“The young bloods of the South; sons of planters, lawyers about towns, good billiard players and sportsmen, men who never did any work and never will. War suits them. They are splendid riders, first rate shots and utterly reckless. These men must all be killed or employed by us before we can hope for peace.”
– General Sherman (HT:Rootsweb.com)
The GOP not only has an opportunity to pull more of the youth vote in coming elections; we have a patriotic duty to do so. The Wall Street Journal tells us something we would probably rather not know about the future of the American workforce. It’s hard to continue calling it a workforce, if its younger cohorts are unable to find themselves gainful employment. Details follow below.
The unemployment rate for males between 25 and 34 years old with high-school diplomas is 14.4%—up from 6.1% before the downturn four years ago and far above today’s 9% national rate. The picture is even more bleak for slightly younger men: 22.4% for high-school graduates 20 to 24 years old. That’s up from 10.4% four years ago.
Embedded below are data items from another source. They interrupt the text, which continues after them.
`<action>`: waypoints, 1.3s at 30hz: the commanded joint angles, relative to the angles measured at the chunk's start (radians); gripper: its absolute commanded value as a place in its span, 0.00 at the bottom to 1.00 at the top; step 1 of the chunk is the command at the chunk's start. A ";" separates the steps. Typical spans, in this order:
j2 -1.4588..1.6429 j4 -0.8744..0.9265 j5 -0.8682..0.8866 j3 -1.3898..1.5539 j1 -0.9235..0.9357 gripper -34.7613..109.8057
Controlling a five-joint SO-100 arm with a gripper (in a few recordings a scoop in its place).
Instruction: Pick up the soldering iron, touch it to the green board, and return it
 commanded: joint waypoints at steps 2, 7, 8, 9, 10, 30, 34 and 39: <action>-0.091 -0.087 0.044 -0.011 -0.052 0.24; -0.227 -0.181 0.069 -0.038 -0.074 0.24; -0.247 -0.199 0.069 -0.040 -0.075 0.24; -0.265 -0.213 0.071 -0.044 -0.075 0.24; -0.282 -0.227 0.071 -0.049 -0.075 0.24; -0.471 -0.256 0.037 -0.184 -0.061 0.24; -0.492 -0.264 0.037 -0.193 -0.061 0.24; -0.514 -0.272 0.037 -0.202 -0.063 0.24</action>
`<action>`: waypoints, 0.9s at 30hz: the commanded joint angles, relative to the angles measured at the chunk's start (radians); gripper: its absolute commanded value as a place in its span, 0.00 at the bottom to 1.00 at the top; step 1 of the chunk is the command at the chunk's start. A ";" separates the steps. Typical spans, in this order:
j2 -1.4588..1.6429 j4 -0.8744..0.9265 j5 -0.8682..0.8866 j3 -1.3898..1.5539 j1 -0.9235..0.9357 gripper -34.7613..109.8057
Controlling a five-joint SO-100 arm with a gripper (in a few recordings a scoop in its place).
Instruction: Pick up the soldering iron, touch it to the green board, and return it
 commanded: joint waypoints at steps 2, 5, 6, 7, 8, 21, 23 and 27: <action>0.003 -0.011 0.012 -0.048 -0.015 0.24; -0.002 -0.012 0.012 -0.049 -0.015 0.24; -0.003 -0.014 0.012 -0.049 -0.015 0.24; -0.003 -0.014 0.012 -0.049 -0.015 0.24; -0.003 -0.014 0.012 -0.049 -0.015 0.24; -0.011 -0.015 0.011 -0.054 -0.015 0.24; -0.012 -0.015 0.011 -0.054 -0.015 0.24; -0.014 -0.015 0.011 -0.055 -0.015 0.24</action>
This crisis is severely exacerbated by the fact that these unemployed people have been out of work for so long, that they no longer qualify for unemployment benefits. Less than 50% of the currently unemployed receive checks and nearly 5 million of the 14 million unemployed Americans have been jobless one year or longer.
Contrast this to the older generation of unionized workers. They are people who have engineered generous pensions at the expense of the public treasury. They are people who will never lose their current jobs unless they die or commit a felony. They bankrupt their states and localities, but could truly care less.
When anyone rises to face the challenges posed by overgenerous pensions, these grandfathered workers conspire in armor. Labor Unions all over Rhode Island are rallying against the proposed Raimondo-Chafee pension overhaul plan. This plan would reduce the pension benefits that currently are underfunded. Rhode Island’s liabilities double every twelve years. In response to these unflinching realities, the unions offer up blustering ad hominem.
Paul Valletta, president of the Cranston firefighters union, said Treasurer Gina Raimondo “cooked the books,” while Paul Reed, the statewide fire union’s president, declared it “an attack on collective bargaining.”
On the national level, things get no better. In FY 2010, the US spent $1.4 Trillion on Medicare, Medicaid and Social Security. In stark contrast, the US spent $553 Billion on benefits aimed at struggling workers such as unemployment insurance and food stamps. Thus, the younger workers bear the brunt of the current dysfunctional economy, yet our nation spent three times the money on people who are older, wealthier and more secure.
All of this is badly misdirected. Much of the economic burden and insecurity afflicting the elderly comes from not having emerging family members who are successful enough to support and help them out in the twilight years of their lives. Imagine how many welfare checks it would be worth to the families with twenty-four year-old “house guests” if these children were earning even $12/ hour? This becomes a challenge, an opportunity and a moral imperative all in one to whomever opposes the failed Obama Agenda in 2012.
America has a generation of younger people who are so disconnected from work and responsibility that they are forgetting what it is like to get up in the morning with a purpose in life. The GOP candidate that can connect with these younger people and convince them that the ladder of opportunity can once again begin at their level, will change what young people want out of the world. Give people an opportunity, and they will explore that in preference to existing on handouts in some relative’s basement.
If reference to the General Sherman quote atop the post, we won’t be killing these young people and hopefully would never want to. Our choice is to create the sort of economy that will employ them before they seek to destroy us. The GOP candidate that can create the jobs and make young people believe those jobs will exist will eat Barack Obama’s lunch after all the failed promises he made to this voting demographic.